• [To do]: Repeat exactly, and only, the lines below starting at the line that contains "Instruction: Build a" and ending at the line that contains "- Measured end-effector", inclusive of both.

** Records provided follows **

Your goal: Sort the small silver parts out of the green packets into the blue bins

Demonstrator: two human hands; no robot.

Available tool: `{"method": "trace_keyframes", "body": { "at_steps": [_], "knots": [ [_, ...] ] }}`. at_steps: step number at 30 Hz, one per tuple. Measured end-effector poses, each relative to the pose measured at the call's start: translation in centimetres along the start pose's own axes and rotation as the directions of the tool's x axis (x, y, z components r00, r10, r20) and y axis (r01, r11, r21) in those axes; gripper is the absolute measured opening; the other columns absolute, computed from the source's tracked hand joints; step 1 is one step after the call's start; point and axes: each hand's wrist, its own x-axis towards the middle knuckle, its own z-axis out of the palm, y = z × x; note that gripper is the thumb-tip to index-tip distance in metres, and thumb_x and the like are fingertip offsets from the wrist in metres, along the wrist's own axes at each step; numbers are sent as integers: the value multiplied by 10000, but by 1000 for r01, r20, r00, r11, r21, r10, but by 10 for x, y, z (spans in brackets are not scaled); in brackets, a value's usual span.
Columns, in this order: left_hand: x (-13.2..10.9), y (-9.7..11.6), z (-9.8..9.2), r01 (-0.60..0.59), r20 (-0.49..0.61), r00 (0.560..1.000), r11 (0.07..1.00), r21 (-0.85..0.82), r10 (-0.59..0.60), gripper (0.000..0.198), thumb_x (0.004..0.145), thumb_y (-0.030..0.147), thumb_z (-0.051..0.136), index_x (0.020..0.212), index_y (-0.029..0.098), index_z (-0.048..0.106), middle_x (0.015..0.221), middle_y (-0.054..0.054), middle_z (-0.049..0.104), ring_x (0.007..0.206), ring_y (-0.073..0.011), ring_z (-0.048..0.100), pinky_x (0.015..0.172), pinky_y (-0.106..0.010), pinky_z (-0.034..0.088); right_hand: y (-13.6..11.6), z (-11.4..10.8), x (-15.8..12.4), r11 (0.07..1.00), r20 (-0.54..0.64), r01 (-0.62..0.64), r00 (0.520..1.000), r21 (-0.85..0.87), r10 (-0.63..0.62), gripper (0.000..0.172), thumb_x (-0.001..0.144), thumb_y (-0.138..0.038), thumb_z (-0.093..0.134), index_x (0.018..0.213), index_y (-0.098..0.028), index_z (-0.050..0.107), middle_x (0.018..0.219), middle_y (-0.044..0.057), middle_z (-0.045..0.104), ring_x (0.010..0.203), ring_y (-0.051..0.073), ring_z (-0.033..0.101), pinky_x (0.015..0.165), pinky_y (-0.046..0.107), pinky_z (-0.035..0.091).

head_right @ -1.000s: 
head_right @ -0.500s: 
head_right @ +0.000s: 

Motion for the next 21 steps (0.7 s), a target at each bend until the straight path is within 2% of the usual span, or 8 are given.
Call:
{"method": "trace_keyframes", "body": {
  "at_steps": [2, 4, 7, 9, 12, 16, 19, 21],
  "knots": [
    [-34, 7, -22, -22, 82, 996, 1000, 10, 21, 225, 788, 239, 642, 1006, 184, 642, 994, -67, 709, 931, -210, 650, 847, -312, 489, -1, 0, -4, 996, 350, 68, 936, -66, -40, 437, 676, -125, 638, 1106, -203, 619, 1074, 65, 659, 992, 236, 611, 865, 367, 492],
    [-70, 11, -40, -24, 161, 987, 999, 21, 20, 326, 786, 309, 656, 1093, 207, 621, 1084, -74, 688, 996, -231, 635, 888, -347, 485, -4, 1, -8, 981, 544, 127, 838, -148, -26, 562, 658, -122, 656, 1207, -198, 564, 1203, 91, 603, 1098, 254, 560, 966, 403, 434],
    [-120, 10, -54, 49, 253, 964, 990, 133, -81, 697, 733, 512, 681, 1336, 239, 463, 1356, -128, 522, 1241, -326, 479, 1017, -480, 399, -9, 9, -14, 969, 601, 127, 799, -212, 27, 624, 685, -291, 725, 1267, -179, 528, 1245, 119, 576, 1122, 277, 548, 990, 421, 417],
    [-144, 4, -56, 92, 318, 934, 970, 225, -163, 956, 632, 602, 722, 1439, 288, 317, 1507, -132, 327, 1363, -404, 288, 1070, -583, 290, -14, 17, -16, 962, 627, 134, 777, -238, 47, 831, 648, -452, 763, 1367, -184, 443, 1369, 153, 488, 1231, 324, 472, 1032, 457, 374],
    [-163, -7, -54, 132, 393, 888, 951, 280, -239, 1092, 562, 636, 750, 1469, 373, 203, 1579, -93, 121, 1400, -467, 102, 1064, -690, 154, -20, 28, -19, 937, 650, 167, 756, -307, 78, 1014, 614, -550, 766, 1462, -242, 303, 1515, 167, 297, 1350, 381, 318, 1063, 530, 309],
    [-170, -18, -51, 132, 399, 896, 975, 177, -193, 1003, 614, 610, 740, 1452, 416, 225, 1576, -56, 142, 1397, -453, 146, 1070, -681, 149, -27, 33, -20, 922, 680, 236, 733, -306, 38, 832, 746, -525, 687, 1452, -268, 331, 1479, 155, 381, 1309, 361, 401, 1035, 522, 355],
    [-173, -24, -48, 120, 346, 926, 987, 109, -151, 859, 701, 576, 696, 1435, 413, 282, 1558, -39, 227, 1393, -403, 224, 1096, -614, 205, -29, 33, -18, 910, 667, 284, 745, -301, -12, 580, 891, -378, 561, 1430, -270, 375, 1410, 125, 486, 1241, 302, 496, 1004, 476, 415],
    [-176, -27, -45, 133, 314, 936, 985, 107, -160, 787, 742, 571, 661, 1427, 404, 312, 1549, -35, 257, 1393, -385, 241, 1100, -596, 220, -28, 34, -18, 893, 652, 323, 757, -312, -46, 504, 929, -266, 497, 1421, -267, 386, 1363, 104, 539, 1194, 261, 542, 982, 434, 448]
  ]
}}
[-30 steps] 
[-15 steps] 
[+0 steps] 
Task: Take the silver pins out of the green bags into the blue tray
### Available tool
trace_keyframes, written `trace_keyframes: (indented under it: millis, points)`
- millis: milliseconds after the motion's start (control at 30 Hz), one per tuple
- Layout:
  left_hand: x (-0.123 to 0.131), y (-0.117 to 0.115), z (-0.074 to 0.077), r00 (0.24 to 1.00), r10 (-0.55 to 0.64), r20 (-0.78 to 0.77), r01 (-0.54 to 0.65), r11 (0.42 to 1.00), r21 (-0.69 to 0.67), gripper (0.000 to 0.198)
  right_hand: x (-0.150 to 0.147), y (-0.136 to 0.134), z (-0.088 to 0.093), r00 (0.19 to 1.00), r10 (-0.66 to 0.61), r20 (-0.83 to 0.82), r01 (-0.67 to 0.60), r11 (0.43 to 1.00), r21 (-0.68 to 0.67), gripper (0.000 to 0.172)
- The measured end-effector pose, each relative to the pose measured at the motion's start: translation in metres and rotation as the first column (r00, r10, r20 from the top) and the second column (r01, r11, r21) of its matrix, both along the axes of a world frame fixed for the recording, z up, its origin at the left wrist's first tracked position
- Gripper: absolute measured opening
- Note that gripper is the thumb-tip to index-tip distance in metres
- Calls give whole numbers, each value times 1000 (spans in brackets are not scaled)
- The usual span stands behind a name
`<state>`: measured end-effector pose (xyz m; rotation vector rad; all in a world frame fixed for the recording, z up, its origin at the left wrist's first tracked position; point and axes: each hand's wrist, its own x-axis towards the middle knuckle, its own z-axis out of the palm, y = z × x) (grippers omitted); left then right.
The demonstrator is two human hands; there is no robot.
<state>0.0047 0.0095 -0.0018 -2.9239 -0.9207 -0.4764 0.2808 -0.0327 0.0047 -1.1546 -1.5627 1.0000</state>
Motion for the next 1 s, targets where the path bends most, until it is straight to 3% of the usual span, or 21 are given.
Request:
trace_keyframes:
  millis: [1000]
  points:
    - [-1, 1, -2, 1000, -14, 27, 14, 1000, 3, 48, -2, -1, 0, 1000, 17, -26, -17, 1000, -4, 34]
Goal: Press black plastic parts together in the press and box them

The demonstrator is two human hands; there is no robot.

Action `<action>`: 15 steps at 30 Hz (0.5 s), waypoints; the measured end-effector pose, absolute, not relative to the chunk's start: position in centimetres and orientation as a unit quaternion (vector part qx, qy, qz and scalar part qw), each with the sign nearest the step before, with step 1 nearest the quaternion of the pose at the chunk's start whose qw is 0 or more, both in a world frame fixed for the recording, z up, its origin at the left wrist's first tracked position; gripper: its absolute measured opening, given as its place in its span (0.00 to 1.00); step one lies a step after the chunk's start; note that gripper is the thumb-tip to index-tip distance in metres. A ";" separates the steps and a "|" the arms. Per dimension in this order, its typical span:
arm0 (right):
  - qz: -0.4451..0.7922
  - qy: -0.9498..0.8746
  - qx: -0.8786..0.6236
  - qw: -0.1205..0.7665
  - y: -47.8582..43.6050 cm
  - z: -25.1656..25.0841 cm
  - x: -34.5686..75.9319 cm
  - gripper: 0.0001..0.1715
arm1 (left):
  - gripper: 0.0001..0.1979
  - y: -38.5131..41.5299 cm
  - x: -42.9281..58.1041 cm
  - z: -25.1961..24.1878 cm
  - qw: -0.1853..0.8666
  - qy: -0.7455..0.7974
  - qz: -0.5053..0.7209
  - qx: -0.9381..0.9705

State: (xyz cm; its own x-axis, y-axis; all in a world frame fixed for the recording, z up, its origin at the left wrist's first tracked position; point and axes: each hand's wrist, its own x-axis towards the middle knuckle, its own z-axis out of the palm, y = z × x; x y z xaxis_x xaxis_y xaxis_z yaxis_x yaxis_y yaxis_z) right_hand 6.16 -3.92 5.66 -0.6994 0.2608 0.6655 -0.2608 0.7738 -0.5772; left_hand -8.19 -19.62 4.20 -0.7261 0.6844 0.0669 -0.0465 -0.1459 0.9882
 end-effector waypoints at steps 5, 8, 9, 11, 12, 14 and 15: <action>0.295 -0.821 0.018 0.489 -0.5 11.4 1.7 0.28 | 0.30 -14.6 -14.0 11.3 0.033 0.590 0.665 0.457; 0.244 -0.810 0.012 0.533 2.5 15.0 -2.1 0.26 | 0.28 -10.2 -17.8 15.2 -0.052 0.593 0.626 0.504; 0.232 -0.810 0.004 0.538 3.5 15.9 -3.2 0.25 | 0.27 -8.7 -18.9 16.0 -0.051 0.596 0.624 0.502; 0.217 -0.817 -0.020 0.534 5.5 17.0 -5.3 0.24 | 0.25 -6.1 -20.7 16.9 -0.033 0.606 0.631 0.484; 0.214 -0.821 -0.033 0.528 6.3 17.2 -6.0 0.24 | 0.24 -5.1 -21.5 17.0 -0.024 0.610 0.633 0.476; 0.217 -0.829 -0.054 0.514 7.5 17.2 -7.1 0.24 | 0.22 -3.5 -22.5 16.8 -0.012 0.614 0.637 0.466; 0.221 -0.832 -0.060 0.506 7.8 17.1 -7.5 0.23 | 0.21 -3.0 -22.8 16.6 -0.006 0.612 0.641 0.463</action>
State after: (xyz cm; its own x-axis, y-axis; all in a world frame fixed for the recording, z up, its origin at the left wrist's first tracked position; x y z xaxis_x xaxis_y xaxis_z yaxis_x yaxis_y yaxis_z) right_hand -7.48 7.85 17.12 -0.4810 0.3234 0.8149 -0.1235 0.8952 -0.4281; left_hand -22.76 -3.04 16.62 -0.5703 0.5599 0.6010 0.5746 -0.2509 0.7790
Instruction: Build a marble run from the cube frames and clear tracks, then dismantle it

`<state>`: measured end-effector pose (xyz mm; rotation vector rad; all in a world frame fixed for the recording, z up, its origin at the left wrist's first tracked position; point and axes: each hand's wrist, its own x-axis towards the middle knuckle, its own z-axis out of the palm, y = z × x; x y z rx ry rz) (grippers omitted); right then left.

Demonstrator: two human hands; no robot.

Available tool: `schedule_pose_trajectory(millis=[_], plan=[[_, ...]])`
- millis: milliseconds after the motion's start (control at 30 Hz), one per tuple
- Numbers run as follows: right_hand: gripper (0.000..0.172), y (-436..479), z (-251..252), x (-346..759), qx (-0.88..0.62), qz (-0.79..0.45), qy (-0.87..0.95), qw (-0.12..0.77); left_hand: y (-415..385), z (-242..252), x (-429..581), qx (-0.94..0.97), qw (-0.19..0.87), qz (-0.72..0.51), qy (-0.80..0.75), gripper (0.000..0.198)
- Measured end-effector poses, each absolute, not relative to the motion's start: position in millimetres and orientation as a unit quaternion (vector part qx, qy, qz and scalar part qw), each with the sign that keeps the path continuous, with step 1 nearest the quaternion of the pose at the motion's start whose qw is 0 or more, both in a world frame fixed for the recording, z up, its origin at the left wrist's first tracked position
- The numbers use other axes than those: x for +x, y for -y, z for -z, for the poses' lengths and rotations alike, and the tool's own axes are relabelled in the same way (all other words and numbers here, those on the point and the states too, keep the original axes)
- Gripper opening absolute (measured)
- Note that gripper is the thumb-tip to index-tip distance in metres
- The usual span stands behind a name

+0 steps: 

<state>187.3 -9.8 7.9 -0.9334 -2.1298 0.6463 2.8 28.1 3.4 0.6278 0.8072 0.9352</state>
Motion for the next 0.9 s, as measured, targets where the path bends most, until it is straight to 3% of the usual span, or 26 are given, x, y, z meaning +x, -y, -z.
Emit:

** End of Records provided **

• [Response to this task]:
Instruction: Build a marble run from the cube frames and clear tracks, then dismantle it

`<state>`: measured end-effector pose (xyz mm; rotation vector rad; all in a world frame fixed for the recording, z up, its origin at the left wrist's first tracked position; point and axes: each hand's wrist, its own x-axis towards the middle knuckle, its own z-axis out of the palm, y = z × x; x y z rx ry rz) (grippers omitted); right then left.

Demonstrator: two human hands; no robot.

Available tool: `schedule_pose_trajectory(millis=[_], plan=[[_, ...]])`
- millis: milliseconds after the motion's start (control at 30 Hz), one per tuple
- Numbers run as follows: right_hand: gripper (0.000..0.172), y (-436..479), z (-251..252), x (-346..759), qx (-0.88..0.62), qz (-0.79..0.45), qy (-0.87..0.95), qw (-0.12..0.77); left_hand: y (-415..385), z (-242..252), x (-429..581), qx (-0.94..0.97), qw (-0.19..0.87), qz (-0.72..0.51), qy (-0.80..0.75), gripper (0.000..0.198)
- Measured end-effector poses, each absolute, not relative to the motion's start: position in millimetres and orientation as a unit quaternion (vector part qx, qy, qz and scalar part qw), each with the sign that keeps the path continuous, with step 1 nearest the quaternion of the pose at the motion's start whose qw is 0 or more, both in a world frame fixed for the recording, z up, its origin at the left wrist's first tracked position

That concludes the response.